Characterization of focal cortical lesions. (A) A representative 150-μm coronal section illustrating the cortical lesion, which in this case spanned layers I–V. (B) The absence of NeuN-positive cells illustrates the loss of cortical neurons in the lesioned area and shows that the underlying tissue is intact. Reconstructions of the largest (black) and smallest (gray) cortical lesions as assessed by the loss of NeuN-like immunoreactive neurons is shown in panel (C). Numbers refer to distance from the bregma skull suture (Paxinos and Watson 2007).
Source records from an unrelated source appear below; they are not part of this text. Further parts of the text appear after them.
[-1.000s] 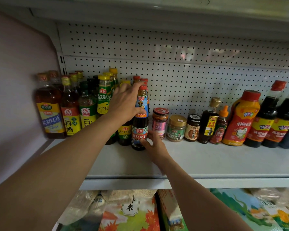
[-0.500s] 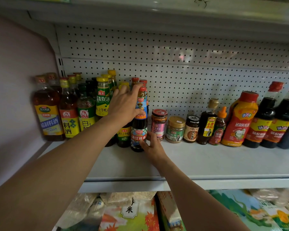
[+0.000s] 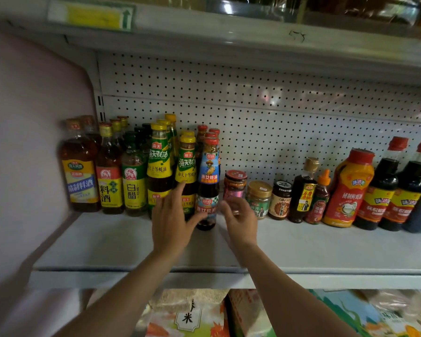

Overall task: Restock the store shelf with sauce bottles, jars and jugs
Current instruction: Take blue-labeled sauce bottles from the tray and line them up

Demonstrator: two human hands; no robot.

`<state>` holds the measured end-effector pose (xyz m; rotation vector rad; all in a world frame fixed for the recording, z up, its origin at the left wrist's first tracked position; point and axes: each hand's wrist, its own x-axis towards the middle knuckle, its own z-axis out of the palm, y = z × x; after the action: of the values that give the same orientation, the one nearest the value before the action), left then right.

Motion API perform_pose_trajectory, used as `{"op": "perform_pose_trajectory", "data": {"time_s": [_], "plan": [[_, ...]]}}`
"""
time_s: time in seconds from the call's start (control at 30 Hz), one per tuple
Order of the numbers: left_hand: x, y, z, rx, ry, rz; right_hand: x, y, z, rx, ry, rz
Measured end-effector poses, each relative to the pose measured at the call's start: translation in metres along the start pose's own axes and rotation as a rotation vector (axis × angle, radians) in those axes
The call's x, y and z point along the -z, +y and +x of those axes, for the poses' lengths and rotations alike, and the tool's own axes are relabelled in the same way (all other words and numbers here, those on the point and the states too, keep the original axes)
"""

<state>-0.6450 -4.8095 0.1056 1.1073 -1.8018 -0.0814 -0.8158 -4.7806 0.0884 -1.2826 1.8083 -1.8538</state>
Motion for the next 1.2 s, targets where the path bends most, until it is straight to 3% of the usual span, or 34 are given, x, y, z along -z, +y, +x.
{"op": "perform_pose_trajectory", "data": {"time_s": [0.1, 0.17, 0.37, 0.5, 1.07, 1.2], "plan": [[-0.019, -0.023, -0.026, 0.131, -0.078, -0.007, 0.015, -0.016, 0.030, 0.106, 0.148, -0.160], [-0.026, -0.030, -0.031, 0.159, -0.074, -0.001, 0.025, -0.033, 0.055, 0.126, 0.154, -0.334], [-0.040, -0.033, -0.034, -0.017, -0.001, 0.175, 0.034, -0.054, 0.104, 0.035, -0.162, -0.749], [-0.043, -0.038, -0.033, -0.025, 0.000, 0.185, 0.034, -0.050, 0.113, 0.017, -0.268, -0.763], [-0.043, -0.036, -0.038, -0.164, 0.027, 0.227, 0.042, -0.055, 0.093, 0.090, -0.335, -0.747], [-0.041, -0.035, -0.039, -0.180, 0.026, 0.225, 0.065, -0.051, 0.099, 0.011, -0.105, -0.616]]}}
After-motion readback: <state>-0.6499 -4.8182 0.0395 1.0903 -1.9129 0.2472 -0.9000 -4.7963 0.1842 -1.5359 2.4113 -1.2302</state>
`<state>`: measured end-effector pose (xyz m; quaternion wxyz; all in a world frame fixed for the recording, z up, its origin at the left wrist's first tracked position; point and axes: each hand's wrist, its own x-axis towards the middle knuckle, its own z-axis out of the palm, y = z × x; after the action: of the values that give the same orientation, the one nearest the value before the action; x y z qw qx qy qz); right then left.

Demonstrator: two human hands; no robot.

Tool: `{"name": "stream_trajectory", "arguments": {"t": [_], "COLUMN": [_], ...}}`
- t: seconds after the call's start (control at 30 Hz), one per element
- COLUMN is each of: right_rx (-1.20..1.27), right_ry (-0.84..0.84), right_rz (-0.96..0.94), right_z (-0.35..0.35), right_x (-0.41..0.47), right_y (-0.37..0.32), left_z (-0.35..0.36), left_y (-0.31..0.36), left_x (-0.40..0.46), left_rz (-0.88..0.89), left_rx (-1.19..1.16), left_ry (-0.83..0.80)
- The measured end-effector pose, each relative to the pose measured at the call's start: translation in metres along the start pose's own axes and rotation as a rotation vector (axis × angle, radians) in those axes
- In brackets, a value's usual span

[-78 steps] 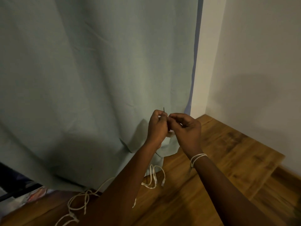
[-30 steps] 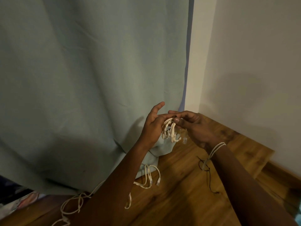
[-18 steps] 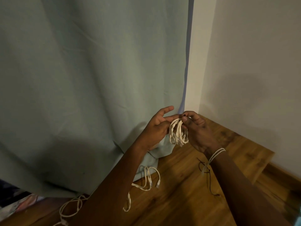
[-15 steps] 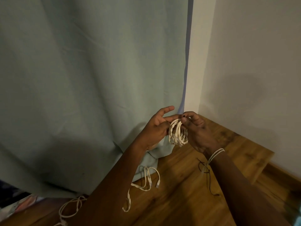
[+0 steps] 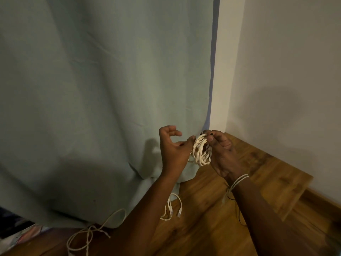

Scale bars in panel (A), 200 μm; panel (B), 100 μm; and panel (C), 500 μm.

FJC Staining

IA injections caused extensive neuronal loss in the vicinity of the IA injection, as reflected by a dense aggregation of cortical FJC-positive cells seen at 2 and 4 days postoperatively (see Supplementary Fig. 2). In contrast, at no time point up to 28 days after the IA injection did we observe any FJC-positive cells in the striatum of animals with M1 lesions, indicating that there was no transsynaptic loss of striatal neurons in response to cortical IA injections.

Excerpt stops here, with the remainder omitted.